In 2008 he launched the Leading Questions project on The Seattle Jazz Scene to combine his deep understanding of jazz with his photographic talents to bring attention to players he feels are important contributors to the Seattle jazz scene. His open ended statements provide the catalyst for revealing insight into his subjects. His portraits are the result of a personal and individual approach to each musician. The results, especially when viewed in combination with Steve’s essays about each portrait session, provide a wonderful look at some exceptional members of our jazz community.

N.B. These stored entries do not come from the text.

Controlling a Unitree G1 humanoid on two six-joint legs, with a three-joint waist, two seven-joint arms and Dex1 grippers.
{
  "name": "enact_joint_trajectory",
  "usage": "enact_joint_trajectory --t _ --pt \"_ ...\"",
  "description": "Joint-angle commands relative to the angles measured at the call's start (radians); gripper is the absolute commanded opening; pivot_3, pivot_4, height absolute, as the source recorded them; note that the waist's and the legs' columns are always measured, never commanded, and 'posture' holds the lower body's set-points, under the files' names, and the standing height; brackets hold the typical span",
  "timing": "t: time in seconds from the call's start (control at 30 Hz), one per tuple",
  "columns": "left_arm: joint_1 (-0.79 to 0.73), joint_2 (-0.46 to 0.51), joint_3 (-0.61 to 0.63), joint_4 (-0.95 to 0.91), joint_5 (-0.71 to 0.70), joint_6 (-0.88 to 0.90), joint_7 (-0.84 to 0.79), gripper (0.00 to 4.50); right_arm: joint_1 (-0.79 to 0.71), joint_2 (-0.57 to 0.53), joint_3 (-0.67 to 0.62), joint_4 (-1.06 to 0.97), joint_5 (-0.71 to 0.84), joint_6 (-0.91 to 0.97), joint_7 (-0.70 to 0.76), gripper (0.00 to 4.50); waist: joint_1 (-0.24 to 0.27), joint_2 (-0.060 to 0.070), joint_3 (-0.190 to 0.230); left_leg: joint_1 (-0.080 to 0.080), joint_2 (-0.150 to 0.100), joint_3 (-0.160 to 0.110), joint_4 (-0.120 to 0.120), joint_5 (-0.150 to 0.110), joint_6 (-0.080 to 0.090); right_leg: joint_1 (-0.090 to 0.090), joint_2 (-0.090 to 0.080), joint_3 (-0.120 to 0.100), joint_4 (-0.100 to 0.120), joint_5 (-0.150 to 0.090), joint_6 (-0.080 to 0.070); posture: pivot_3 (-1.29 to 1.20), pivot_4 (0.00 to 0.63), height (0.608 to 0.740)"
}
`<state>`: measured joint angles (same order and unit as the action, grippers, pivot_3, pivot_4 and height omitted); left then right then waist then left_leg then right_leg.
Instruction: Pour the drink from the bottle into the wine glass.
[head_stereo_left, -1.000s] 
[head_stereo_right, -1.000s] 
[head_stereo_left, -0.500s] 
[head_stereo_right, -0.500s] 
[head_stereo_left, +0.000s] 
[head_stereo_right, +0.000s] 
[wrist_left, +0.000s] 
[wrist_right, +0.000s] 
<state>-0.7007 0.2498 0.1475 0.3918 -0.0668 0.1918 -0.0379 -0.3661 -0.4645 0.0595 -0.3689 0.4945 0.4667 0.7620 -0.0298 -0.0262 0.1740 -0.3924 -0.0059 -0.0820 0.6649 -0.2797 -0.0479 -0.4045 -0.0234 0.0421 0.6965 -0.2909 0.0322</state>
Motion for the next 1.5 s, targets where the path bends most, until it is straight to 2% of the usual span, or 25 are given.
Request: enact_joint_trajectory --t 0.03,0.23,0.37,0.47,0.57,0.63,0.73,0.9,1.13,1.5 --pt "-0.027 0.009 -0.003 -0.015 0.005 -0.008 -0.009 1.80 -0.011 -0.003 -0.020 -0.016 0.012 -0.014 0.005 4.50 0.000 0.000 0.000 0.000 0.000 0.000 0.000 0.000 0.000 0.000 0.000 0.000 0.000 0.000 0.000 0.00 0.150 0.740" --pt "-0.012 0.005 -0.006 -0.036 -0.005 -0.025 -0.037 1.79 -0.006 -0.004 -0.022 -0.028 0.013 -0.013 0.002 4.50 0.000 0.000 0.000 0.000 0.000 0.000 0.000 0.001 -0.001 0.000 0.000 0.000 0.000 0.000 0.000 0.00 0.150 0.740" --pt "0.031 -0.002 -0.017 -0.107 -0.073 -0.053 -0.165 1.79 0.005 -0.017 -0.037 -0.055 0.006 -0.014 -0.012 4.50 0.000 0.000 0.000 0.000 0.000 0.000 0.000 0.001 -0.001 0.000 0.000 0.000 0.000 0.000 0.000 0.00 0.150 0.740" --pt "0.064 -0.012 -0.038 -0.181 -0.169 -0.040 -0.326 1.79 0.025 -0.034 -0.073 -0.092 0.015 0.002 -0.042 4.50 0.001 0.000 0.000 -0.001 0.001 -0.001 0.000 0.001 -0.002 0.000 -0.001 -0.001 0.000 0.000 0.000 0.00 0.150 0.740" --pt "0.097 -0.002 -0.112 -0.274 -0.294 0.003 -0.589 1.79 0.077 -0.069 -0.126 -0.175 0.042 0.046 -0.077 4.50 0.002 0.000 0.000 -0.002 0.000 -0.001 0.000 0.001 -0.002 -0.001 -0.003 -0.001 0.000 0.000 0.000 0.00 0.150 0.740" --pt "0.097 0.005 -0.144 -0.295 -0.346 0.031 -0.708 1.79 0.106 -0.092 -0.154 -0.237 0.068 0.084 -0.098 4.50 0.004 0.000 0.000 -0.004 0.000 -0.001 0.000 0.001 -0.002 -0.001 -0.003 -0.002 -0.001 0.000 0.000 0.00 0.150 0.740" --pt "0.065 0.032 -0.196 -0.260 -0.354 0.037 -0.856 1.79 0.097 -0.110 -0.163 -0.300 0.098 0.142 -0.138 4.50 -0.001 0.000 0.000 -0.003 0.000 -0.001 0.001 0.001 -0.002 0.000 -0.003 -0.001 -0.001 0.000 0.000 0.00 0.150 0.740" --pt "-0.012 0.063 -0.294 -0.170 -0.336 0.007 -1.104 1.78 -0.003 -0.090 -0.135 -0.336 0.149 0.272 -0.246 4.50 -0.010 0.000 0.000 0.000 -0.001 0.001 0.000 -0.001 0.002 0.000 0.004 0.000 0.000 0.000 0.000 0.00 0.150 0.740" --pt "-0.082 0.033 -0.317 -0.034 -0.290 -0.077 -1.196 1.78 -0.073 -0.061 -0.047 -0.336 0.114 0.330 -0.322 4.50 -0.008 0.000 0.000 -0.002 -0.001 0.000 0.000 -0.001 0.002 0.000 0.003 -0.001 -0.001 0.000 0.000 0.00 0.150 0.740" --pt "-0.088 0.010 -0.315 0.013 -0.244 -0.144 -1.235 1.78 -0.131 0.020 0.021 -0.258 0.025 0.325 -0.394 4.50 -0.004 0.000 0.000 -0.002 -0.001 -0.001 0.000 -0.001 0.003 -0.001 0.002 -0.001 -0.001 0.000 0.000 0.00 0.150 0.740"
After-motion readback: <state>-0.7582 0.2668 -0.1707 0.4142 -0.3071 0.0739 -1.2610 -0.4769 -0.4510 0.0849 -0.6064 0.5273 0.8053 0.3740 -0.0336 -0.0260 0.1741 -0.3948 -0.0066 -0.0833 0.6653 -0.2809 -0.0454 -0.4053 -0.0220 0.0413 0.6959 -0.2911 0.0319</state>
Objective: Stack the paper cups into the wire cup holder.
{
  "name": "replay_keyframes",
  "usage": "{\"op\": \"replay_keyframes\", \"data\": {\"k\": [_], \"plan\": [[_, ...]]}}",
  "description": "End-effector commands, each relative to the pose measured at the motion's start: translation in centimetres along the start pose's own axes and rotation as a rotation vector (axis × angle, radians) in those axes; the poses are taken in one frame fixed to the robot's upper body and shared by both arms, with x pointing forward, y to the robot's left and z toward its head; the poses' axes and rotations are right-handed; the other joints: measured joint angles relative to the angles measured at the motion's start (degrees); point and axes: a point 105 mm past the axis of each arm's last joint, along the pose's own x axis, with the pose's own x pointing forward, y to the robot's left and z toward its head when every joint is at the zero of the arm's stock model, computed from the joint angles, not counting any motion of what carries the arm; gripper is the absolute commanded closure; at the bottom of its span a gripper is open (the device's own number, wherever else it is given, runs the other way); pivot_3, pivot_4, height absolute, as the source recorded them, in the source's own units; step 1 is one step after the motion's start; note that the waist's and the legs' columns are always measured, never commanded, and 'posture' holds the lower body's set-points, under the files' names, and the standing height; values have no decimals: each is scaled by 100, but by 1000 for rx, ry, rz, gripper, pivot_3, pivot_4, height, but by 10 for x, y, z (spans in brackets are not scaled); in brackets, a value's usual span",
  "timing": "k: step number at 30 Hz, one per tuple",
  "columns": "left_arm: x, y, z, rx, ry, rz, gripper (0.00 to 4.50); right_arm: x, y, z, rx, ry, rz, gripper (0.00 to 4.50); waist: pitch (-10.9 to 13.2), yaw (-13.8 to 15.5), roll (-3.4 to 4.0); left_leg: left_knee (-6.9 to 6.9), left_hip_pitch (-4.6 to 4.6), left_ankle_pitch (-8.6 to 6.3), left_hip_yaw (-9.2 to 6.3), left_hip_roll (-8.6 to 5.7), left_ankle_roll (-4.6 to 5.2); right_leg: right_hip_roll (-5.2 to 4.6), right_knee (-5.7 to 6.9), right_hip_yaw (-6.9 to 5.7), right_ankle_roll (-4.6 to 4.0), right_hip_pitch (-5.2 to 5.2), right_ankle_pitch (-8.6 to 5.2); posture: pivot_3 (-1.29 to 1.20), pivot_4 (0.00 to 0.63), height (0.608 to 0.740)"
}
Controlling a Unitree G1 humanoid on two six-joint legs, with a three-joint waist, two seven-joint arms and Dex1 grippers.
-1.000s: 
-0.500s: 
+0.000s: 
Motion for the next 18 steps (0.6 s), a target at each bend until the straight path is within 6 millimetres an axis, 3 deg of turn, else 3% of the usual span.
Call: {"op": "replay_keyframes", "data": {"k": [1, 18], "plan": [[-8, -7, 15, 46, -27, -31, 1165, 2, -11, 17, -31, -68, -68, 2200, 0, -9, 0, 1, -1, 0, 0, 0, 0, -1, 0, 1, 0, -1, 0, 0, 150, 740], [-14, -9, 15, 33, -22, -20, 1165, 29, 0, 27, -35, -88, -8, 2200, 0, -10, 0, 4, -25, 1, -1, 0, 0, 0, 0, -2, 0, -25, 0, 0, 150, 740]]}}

Here’s his Leading Questions look at three of these musicians, all key members of Seattle Repertory Jazz Orchestra, with brief excerpts from each interview and essay.

Clarence Acox

Clarence Acox

Photo by Steve Korn

  • Someone once told me… that band directors are born, not made.
  • When I was 14 I… heard a recording of Count Basie & his Orchestra playing “Easin’ It” and it changed my life.
  • The drums are… the life-blood of all America music.
  • The piece of music that… starts with simple phrase and is developed, knocks my sox off. People underestimate the importance of development.
  • (read the entire interview)

“If someone asked me about Clarence, I would say he is a sweetheart of a guy, and it seems odd to me to say that, because Clarence doesn’t act like a sweetheart of a guy. He’s not effusive or emotional, but if you talk to him and listen closely, you can hear how much heart this guy has…”

(read the entire essay)

Mark Taylor

Photo by Steve Korn

Mark Taylor

  • Someone once told me… “Nobody cares about your creativity or your original music”. Wrong.
  • When I was 14… I discovered Bird, Cannonball, and Phil Woods.
  • The saxophone… is my voice.
  • The piece of music that first… mesmerized me was Charlie Parker with Strings “Just Friends”
  • (read the entire interview)

“Saxophonist, Mark Taylor is one of the first musicians I met and worked with when I moved to Seattle in 1994. Over the years he has always been among my favorite musicians to work with as well as one of my best friends. In addition to being an incredible musician, he is one of the most down to earth, good-natured people I know.”

(read the entire essay)

Jay Thomas

Photo by Steve Korn

Jay Thomas

  • Someone once told me… hold your horn up when you play. Hmmmm I’m not sure if it matters unless you’re in a big band.
  • When I was 14… I decided I wanted to be a musician.
  • The trumpet is… beautiful but unforgiving…if I pick it up to play it demands my full attention…if I don’t want to commit then it would be best to leave it alone.
  • The piece of music that taught me a lot… when I was young was Lover Man…Thorlackson used to play it for me on piano and we had fun playing…it’s an easy tune and fun to play.
  • (read the entire interview)

“It really communicates what I see in Jay, the person. The direct view into the eyes of a guy who is all about his music and the journey through life that he follows with his horn. That’s Jay. And, he’s really blowing here, not pretending. I don’t think Jay would look right pretending to blow.”

(read the entire essay)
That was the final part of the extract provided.